WHAT IS BEING ASKED:
Scan the data below and work out how many of its lines contain the word "draw". Give only that number.

EXTRACTED RECORDS:
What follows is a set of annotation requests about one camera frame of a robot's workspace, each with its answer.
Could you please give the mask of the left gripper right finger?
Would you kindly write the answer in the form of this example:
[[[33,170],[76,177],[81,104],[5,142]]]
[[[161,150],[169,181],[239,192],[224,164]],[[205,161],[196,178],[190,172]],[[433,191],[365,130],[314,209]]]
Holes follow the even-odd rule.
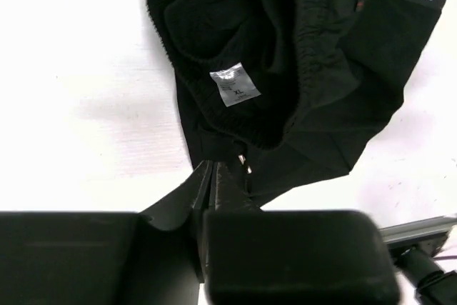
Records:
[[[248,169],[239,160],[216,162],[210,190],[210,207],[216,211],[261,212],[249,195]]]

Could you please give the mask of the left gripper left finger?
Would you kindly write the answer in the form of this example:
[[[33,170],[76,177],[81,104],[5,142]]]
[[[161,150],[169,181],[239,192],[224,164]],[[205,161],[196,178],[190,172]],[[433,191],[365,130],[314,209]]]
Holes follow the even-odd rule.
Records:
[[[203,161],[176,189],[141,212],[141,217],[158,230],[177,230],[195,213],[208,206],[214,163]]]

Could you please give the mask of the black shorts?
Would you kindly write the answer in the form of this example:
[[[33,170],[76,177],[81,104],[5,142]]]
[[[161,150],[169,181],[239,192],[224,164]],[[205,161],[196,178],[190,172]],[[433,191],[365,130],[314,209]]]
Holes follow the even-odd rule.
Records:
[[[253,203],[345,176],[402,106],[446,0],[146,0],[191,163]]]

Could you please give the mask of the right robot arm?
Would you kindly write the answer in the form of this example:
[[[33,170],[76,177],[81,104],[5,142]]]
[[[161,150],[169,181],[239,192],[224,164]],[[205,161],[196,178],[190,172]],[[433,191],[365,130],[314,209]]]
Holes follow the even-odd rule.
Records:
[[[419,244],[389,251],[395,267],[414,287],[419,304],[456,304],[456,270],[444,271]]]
---
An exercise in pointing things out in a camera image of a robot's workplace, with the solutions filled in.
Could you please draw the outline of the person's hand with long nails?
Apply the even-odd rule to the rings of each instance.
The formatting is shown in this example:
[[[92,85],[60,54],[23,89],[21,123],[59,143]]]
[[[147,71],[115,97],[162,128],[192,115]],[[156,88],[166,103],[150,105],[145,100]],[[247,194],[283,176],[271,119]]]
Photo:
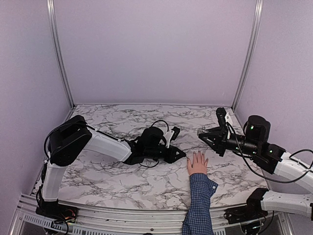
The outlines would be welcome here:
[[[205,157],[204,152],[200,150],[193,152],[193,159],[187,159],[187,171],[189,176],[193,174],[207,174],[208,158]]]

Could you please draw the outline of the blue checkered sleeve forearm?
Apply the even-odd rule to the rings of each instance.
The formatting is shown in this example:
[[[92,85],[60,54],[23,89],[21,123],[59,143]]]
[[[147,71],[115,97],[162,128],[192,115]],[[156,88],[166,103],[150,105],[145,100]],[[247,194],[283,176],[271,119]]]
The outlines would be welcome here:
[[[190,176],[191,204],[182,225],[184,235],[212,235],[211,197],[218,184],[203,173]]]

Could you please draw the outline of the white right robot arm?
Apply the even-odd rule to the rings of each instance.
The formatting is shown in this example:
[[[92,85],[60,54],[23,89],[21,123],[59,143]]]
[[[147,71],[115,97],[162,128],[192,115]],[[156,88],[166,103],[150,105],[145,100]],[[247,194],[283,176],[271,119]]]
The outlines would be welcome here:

EXERCISE ANSWER:
3